— WHAT THE TASK ASKS —
Copy the listing below exactly, but skip the pictures.

— DATA EXCERPT —
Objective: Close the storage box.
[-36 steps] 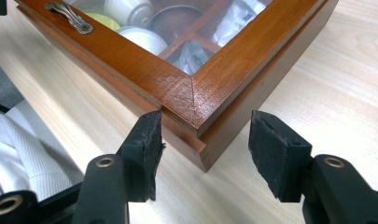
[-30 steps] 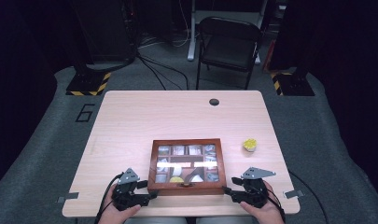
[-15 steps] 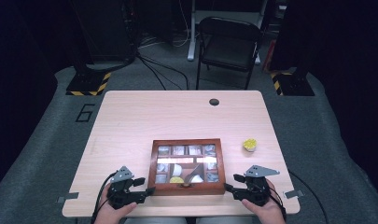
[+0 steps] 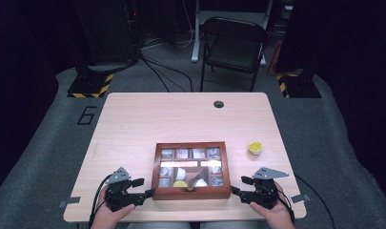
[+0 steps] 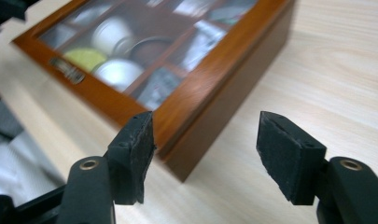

— REPLY TO THE TASK —
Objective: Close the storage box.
[-36 steps] 
[-30 steps] 
[-15 steps] 
[+0 steps] 
[+0 steps] 

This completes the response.